Yup. Once when I earn it and again every year once I am wealthy. We are not there yet, so I don’t know how that feels. But when we are that wealthy and financially stable, I think we can afford to share with those less fortunate in our society. Plus, I like societal perks like roads, schools, libraries and hospitals.
Of course, there are those on the right hand of politics who are as appalled by this as many American readers, but on the left hand side, we are not the only ones. We have people leading the way who earns substantial amounts of money, and who openly goes to the media and proudly proclaims that they do their best to pay 1 million NOK in taxes every year ($126k) and fights for increasing the wealth tax even more (Hans Olav Lahlum, article in Norwegian).

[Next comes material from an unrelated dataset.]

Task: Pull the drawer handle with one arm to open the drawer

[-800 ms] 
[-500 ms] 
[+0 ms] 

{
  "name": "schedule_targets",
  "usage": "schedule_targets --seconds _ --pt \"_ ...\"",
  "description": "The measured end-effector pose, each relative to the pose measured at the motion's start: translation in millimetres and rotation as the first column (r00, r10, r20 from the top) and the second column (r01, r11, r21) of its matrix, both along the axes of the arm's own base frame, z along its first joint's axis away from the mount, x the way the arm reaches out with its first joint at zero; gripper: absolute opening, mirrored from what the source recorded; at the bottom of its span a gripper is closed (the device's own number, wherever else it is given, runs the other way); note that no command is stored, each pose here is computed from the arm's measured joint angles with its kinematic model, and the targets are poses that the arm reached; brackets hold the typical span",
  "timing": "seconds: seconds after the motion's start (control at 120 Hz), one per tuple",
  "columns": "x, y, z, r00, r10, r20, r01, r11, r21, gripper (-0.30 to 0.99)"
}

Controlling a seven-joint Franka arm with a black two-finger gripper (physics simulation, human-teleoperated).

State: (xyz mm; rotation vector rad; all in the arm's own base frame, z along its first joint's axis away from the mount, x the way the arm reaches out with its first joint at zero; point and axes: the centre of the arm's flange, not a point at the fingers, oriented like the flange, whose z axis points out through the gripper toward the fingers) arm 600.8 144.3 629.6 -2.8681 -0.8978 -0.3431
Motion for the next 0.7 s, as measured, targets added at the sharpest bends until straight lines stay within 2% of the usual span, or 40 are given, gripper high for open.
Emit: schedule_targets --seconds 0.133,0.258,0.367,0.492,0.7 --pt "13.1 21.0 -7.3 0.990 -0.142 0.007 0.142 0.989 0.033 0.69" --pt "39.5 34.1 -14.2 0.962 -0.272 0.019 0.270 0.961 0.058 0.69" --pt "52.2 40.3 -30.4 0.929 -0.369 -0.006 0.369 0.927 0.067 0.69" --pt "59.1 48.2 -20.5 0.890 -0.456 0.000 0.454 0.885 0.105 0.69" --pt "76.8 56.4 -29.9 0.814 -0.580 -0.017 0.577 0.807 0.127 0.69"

Considering the average annual growth of the stock market, this tax does not worry me. If we do not have enough money invested to cover this tax once we hit this milestone, we should be ashamed of our own investment strategy.
Of my current and moderate PhD salary, I am paying the state 31 % income tax. A lot of people think that is a lot for someone only on the lower end of a middle class salary.
But after talking to people from the US, I am left with the impression that I actually pay less tax than many US citizens do. Mostly because of your atrocious health insurance.
If you consider health insurance a tax (because Norway has free universal health care), then the percentage of your take-home pay that goes to taxes is much higher than what I have to pay. Plus, I don’t have the mental strain of worrying about whether or not my insurance will cover me. I do not have to carry a tag that says “If I have a seizure, please do not call an ambulance”, because I cannot afford the bill.
Did you think my dividends would be safe from the Norwegian tax system? Of course not. When you take out your dividends from any fund you are saving in, you incur almost 30 % taxation on your profits.
So we think about that as any other income. They are taxed the same after all.
While we are saving, they will incur no tax except wealth tax.
Why are we not outraged?
I suppose it is because we grew up with this system. I have already mentioned that I have several friends and family who are dependant on social security, not to mention grandparents and other family members who are living the last stretch of their lives on pensions.
It is an enormous privilege for us to be able to save up for something as big and hairy as financial independence and location independence. It is a big hairy goal of enormous proportions. And it is not only because of our income bracket, but also because we have time, resources and education to be able to look up information to teach us about such things.
I hope I never forget what a privileged position I am in, even though we are not yet at zero net worth. We have a lot of social capital working in our favour.
Will it take us longer to achieve financial independence because we live in Norway? Most certainly. But you might have noticed that we are not chasing after traditional FI. We are much more interested in employer independent sidehustles and online freelance work to pay our bills.
We will always be paying taxes. And we are proud of it.